« Je pensais que pour cette soirée il y aurait eu une tolérance », s'est défendu le prévenu. (Illustration P. Lapoirie) Illustration Archives NM

Le supporter qui avait allumé une fusée échappe à la prison

L'opposition à un jugement du tribunal correctionnel du 28 novembre 2017 pour infraction à la législation sur les armes de catégorie C, un fumigène en l'occurrence, a permis à son auteur d'éviter une peine de huit jours de prison ferme

L'opposition à un jugement du tribunal correctionnel du 28 novembre 2017 pour infraction à la législation sur les armes de catégorie C, un fumigène en l'occurrence, a permis à son auteur d'éviter une peine de huit jours de prison ferme.

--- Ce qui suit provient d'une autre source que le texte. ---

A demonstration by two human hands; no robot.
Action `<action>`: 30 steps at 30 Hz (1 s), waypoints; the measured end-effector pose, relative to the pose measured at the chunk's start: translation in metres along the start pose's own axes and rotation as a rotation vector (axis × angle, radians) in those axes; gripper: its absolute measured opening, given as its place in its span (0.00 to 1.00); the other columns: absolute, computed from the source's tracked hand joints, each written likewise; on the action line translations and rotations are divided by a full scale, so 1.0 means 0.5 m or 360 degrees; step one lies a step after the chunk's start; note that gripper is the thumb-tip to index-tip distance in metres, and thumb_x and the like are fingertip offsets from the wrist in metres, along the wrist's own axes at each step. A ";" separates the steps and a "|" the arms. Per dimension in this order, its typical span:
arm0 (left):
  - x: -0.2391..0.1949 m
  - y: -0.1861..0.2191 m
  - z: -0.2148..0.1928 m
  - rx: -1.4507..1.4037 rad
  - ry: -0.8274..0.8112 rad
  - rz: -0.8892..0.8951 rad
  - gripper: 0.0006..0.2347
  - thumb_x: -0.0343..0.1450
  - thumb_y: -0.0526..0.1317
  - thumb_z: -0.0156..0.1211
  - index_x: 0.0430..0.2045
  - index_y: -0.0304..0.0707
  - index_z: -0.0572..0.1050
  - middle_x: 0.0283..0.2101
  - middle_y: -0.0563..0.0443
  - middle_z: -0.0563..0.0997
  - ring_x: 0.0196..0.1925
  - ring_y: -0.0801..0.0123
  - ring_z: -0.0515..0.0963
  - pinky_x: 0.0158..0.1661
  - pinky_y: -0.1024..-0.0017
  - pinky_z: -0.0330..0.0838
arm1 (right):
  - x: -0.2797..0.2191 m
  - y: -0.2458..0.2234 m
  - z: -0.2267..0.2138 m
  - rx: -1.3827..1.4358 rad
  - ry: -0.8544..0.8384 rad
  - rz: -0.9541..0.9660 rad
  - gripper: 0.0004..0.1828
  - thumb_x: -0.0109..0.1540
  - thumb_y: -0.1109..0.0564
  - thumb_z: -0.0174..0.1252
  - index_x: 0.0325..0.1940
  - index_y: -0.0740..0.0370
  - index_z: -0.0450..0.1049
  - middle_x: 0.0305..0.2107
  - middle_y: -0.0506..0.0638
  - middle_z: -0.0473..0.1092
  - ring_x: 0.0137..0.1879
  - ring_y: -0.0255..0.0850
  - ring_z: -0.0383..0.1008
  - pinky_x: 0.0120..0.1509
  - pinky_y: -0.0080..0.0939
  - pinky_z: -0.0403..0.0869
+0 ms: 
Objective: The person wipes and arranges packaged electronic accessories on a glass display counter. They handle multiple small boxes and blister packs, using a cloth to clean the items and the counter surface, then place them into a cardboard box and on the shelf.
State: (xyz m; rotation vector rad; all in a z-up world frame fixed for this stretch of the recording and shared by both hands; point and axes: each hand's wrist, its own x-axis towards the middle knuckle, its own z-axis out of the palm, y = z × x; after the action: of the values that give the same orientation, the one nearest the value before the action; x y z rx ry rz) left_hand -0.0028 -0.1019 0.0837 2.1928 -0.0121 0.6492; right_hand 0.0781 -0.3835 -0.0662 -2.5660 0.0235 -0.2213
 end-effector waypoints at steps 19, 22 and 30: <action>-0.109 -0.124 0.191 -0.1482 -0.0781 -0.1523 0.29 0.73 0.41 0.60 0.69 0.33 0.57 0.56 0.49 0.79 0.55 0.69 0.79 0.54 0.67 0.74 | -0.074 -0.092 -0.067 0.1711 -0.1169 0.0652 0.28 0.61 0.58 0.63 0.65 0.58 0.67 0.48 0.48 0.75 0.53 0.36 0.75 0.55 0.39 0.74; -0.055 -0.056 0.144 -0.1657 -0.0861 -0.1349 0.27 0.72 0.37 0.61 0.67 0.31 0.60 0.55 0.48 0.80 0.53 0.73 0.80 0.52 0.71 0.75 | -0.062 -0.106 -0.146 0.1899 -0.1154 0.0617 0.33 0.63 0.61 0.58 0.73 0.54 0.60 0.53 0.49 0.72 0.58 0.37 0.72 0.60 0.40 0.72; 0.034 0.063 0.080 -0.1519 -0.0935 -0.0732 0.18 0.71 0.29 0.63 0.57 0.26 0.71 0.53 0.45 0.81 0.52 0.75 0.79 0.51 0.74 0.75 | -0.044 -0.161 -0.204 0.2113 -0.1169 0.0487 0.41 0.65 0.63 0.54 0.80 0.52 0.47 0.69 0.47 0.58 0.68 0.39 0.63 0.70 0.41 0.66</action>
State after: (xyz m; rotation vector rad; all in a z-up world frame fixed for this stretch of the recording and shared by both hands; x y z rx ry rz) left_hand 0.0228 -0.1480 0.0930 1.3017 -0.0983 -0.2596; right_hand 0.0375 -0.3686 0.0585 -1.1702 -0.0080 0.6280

Absent à l'audience à l'époque, il a voulu expliquer son geste, mardi, devant les juges. Il a finalement écopé d'une amende de 300 euros. Retour à la soirée où avait lieu le match Monaco- Saint-Étienne, au stade Louis-II. Vers 19 h 50, au moment où les supporters se regroupent avant la rencontre, les policiers repèrent trois individus avec des fumigènes dans le cortège des "Ultras".

"Vous faisiez partie des heureux destinataires ?"

Ils sont aussitôt interpellés et conduits dans les locaux de la Sûreté publique. Dans le petit groupe, un intérimaire monégasque de 23 ans s'est particulièrement fait remarquer : il a allumé une fusée…

"Vous savez bien que ce genre d'engin est interdit dans les enceintes sportives, rappelle le président Jérôme Fougeras Lavergnolle, pour des raisons de sécurité !" 

Le prévenu raconte avoir cédé machinalement à une distribution générale de fumigène…

" Donc vous faisiez partie des heureux destinataires ?", présume le magistrat. "Oui, je reconnais l'avoir allumé, car je pensais que pour cette soirée il y aurait eu une tolérance, estime l'intéressé. C'était un moment festif et j'étais en compagnie de deux amis !"

Petite moue du président dès la consultation du casier judiciaire assez fourni du jeune homme. "Ce n'est pas mal : vols, outrages, abus de confiance, violences volontaires…"

"Les jours de fêtes ne doivent pas être un prétexte à se promener en Principauté avec des objets dangereux, insiste avec force le procureur Alexia Brianti. Pareil produit inflammable peut blesser grièvement. J'espère que le prévenu appréciera dorénavant les graves conséquences éventuellement engendrées par de tels actes."

« Pas judicieux de le renvoyer
en prison »

Au moment de requérir la sanction pénale, la représentante du parquet estime qu'elle doit  "tenir compte du casier. Toutefois, aujourd'hui ce Monsieur comparait et il travaille. Ce ne serait pas judicieux de le renvoyer en prison. Mais le montant de l'amende avec sursis doit être conséquent : de 800 euros à 1 000 euros !"

Après en avoir délibéré, le tribunal optera pour une amende de 300 euros ferme. En revanche, les deux autres prévenus, absents à cette audience, voir leurs peines précédentes confirmées : deux amendes respectives de 150 euros et 300 euros.